:: Problem details ::
Quote the records in full and leave their pictures out.

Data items
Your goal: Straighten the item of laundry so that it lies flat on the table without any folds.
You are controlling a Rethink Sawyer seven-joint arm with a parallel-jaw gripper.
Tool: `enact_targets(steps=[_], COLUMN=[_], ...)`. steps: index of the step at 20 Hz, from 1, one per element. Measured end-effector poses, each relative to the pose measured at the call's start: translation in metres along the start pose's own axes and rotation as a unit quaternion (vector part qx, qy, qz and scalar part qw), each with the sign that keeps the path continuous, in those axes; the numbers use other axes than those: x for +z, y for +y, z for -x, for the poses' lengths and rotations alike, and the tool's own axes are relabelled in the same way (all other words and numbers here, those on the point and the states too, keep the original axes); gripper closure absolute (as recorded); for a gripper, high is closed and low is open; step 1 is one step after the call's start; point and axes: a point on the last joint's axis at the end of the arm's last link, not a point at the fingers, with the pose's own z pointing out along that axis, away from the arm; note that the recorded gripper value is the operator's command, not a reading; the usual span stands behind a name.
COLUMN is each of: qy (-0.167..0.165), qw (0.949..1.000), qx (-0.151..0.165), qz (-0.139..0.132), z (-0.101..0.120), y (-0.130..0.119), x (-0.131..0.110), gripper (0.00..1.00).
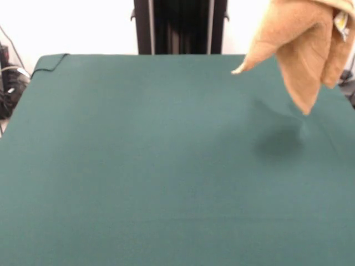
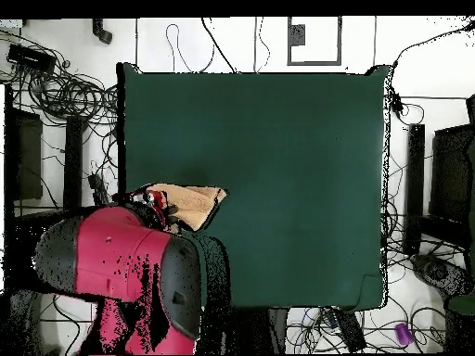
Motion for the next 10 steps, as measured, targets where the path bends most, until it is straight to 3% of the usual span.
enact_targets(steps=[10], qy=[0.005], qw=[0.9995], qx=[0.020], qz=[0.022], z=[0.032], y=[0.002], x=[-0.025], gripper=[1.00])
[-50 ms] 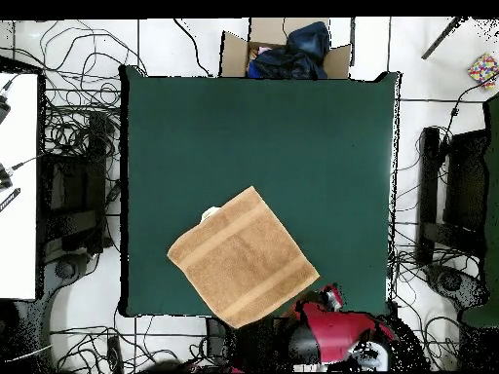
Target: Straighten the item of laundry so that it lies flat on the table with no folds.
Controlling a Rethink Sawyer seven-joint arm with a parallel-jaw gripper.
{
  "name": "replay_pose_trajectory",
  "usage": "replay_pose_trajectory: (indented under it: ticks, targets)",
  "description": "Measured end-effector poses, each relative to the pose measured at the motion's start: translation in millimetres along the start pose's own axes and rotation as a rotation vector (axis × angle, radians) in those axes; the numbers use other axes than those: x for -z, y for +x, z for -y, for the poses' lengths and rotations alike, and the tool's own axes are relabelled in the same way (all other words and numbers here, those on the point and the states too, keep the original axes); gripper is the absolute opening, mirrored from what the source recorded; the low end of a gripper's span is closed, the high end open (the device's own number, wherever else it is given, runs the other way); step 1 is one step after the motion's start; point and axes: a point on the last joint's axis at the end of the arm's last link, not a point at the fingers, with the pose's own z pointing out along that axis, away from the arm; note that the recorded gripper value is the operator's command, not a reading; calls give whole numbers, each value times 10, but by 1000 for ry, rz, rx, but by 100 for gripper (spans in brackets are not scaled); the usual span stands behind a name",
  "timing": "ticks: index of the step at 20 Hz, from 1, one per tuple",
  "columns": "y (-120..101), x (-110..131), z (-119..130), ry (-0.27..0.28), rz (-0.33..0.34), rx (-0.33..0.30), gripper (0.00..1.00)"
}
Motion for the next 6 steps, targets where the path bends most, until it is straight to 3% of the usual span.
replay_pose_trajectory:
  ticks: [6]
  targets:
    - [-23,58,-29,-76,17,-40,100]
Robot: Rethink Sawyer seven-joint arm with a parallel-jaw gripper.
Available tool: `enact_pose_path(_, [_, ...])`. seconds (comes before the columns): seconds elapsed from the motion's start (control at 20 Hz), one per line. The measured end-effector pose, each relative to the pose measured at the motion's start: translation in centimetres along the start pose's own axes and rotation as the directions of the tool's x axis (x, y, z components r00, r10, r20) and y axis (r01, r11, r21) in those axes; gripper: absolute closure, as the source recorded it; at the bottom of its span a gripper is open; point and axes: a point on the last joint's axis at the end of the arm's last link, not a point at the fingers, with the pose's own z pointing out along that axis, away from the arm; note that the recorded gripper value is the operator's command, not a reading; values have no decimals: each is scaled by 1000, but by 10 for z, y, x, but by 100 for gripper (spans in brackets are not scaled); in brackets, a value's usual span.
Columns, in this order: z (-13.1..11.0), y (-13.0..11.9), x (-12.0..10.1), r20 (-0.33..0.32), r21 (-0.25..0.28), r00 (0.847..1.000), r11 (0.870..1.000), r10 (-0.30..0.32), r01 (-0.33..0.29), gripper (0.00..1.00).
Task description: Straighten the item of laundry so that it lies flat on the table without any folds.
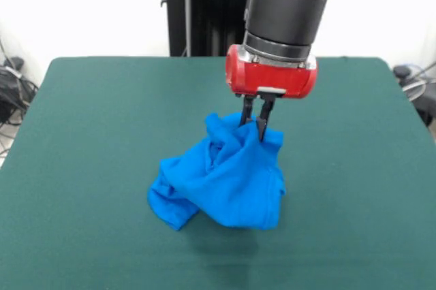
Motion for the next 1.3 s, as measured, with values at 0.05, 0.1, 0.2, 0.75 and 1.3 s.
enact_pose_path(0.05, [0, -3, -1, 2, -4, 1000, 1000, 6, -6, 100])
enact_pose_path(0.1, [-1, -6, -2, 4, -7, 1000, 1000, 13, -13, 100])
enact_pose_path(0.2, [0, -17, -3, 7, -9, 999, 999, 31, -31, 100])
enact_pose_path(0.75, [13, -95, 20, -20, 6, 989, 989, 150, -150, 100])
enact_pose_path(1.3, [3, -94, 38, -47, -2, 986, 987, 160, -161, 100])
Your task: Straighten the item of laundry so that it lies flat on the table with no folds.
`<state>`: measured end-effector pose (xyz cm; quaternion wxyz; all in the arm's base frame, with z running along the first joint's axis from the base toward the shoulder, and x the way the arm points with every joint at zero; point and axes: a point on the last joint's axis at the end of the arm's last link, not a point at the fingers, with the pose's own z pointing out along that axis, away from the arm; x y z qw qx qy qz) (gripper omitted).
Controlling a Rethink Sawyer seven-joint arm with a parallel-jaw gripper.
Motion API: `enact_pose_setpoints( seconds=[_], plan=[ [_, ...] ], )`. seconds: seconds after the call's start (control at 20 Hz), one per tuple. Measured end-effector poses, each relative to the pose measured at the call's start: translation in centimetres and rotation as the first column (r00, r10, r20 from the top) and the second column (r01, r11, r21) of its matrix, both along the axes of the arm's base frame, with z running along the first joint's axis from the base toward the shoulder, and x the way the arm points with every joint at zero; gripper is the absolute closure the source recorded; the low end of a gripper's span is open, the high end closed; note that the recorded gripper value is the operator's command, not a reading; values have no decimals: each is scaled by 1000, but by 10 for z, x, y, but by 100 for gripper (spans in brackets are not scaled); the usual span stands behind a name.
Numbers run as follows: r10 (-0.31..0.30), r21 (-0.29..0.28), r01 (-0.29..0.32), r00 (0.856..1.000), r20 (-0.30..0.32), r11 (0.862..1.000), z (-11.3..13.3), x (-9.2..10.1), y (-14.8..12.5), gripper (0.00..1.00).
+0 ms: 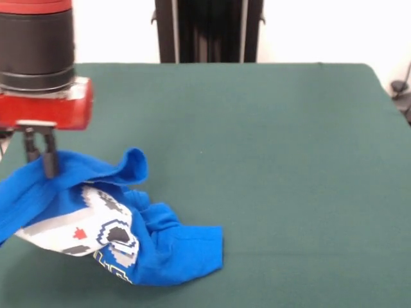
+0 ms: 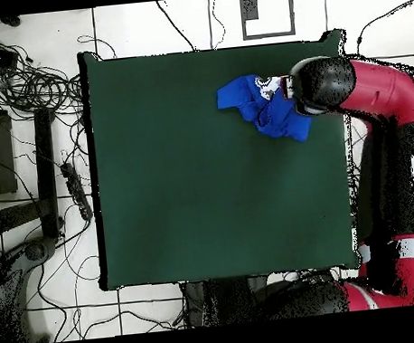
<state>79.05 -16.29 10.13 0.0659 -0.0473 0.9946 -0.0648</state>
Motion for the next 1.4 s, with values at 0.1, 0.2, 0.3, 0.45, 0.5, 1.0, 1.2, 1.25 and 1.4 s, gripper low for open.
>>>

:: Reply to the exercise ::
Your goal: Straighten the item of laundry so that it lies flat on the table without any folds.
You are controlling a Rethink Sawyer seven-joint arm with a parallel-jaw gripper.
Tool: `enact_targets(steps=[_], COLUMN=[_], ...)`. steps: index of the step at 20 Hz, from 1, one per element. Measured end-effector poses, each relative to the pose measured at the call's start: translation in metres along the start pose's own axes and rotation as a unit quaternion (vector part qx, qy, qz and scalar part qw), each with the sign that keeps the path continuous, in those axes; the numbers use other axes than those: x for +z, y for +y, z for -x, for the poses' lengths and rotations alike, and the tool's own axes are relabelled in the same way (all other words and numbers here, those on the point and the states too, keep the original axes); gripper closure absolute (as recorded); for a gripper, high is closed and low is open; step 1 is one step after the call's start; point and axes: a point on the last joint's axis at the end of the arm's last link, not a point at the fingers, with the pose's own z pointing out along that axis, away from the arm; note that the recorded gripper value is the operator's command, not a reading; the usual span stands behind a name.
COLUMN is each of: qy (-0.167..0.165), qw (0.949..1.000), qx (-0.151..0.165), qz (-0.139..0.132), z (-0.101..0.120), y (-0.130..0.119), x (-0.131..0.110), gripper (0.00..1.00).
Motion for the next 10 steps, as measured, targets where the path bends most, until it is straight to 3% of the usual span.
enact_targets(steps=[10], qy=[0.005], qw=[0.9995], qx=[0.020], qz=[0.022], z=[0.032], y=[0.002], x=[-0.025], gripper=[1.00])
[-50 ms] 
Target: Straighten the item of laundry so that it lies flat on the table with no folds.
Controlling a Rethink Sawyer seven-joint arm with a parallel-jaw gripper.
{
  "name": "replay_pose_trajectory",
  "usage": "replay_pose_trajectory: (indented under it: ticks, targets)",
  "description": "Measured end-effector poses, each relative to the pose measured at the motion's start: translation in millimetres along the start pose's own axes and rotation as a rotation vector (axis × angle, radians) in those axes; the numbers use other axes than those: x for -z, y for +x, z for -y, for the poses' lengths and rotations alike, and the tool's own axes are relabelled in the same way (all other words and numbers here, those on the point and the states too, keep the original axes); gripper is the absolute opening, mirrored from what the source recorded; the low end of a gripper's span is closed, the high end open (the device's own number, wherever else it is given, runs the other way); step 1 is one step after the motion's start; point and axes: a point on the last joint's axis at the end of the arm's last link, not a point at the fingers, with the pose's own z pointing out along that axis, away from the arm; note that the recorded gripper value is the operator's command, not a reading; calls give whole numbers, each value times 10, but by 1000 for ry, rz, rx, but by 100 for gripper (spans in brackets are not scaled); the usual span stands behind a name",
  "timing": "ticks: index of the step at 20 Hz, from 1, one per tuple",
  "columns": "y (-120..101), x (-110..131), z (-119..130), ry (-0.27..0.28), rz (-0.33..0.34), rx (-0.33..0.30), gripper (0.00..1.00)"
}
Motion for the next 6 steps, targets where the path bends most, until it is straight to 3% of the usual span.
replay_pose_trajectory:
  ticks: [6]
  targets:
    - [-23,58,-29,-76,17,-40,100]
Robot: Rethink Sawyer seven-joint arm with a parallel-jaw gripper.
Available tool: `enact_pose_path(_, [_, ...])`. seconds (comes before the columns): seconds elapsed from the motion's start (control at 20 Hz), one per line. The measured end-effector pose, each relative to the pose measured at the motion's start: translation in centimetres along the start pose's own axes and rotation as the directions of the tool's x axis (x, y, z components r00, r10, r20) and y axis (r01, r11, r21) in those axes; gripper: absolute closure, as the source recorded it; at the bottom of its span a gripper is open; point and axes: a point on the last joint's axis at the end of the arm's last link, not a point at the fingers, with the pose's own z pointing out along that axis, away from the arm; note that the recorded gripper value is the operator's command, not a reading; values have no decimals: each is scaled by 1000, but by 10 for z, y, x, but by 100 for gripper (spans in brackets are not scaled); in brackets, a value's usual span.
Columns, in this order: z (-13.1..11.0), y (-13.0..11.9), x (-12.0..10.1), r20 (-0.33..0.32), r21 (-0.25..0.28), r00 (0.847..1.000), r11 (0.870..1.000), r10 (-0.30..0.32), r01 (-0.33..0.29), gripper (0.00..1.00).
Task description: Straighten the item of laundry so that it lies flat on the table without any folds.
Motion for the next 1.3 s, as measured, with values at 0.05, 0.1, 0.2, 0.75 and 1.3 s.
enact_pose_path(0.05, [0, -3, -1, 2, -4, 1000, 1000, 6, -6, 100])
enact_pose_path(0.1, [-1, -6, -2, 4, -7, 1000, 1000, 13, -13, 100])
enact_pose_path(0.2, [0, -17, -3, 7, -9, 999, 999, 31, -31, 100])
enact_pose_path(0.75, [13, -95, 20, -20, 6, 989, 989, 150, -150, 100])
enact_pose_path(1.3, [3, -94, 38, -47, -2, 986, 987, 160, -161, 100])
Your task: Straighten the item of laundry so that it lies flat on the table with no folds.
`<state>`: measured end-effector pose (xyz cm; quaternion wxyz; all in the arm's base frame, with z running along the first joint's axis from the base toward the shoulder, and x the way the arm points with every joint at zero; point and axes: a point on the last joint's axis at the end of the arm's last link, not a point at the fingers, with the pose's own z pointing out along that axis, away from the arm; x y z qw qx qy qz) (gripper omitted).
Controlling a Rethink Sawyer seven-joint arm with a parallel-jaw gripper.
Motion API: `enact_pose_setpoints( seconds=[_], plan=[ [_, ...] ], )`. seconds: seconds after the call's start (control at 20 Hz), one per tuple. Measured end-effector poses, each relative to the pose measured at the call's start: translation in centimetres and rotation as the first column (r00, r10, r20 from the top) and the second column (r01, r11, r21) of its matrix, both along the axes of the arm's base frame, with z running along the first joint's axis from the base toward the shoulder, and x the way the arm points with every joint at zero; gripper is the absolute closure the source recorded; the low end of a gripper's span is open, the high end closed; note that the recorded gripper value is the operator's command, not a reading; values have no decimals: each is scaled by 1000, but by 10 for z, x, y, but by 100 for gripper (spans in brackets are not scaled); the usual span stands behind a name.
Numbers run as follows: r10 (-0.31..0.30), r21 (-0.29..0.28), r01 (-0.29..0.32), r00 (0.856..1.000), r20 (-0.30..0.32), r11 (0.862..1.000), z (-11.3..13.3), x (-9.2..10.1), y (-14.8..12.5), gripper (0.00..1.00).
+0 ms: 
+0 ms: 
<state>79.05 -16.29 10.13 0.0659 -0.0473 0.9946 -0.0648</state>
Motion for the next 1.4 s, with values at 0.1, 0.2, 0.3, 0.45, 0.5, 1.0, 1.2, 1.25 and 1.4 s, gripper low for open.
>>>

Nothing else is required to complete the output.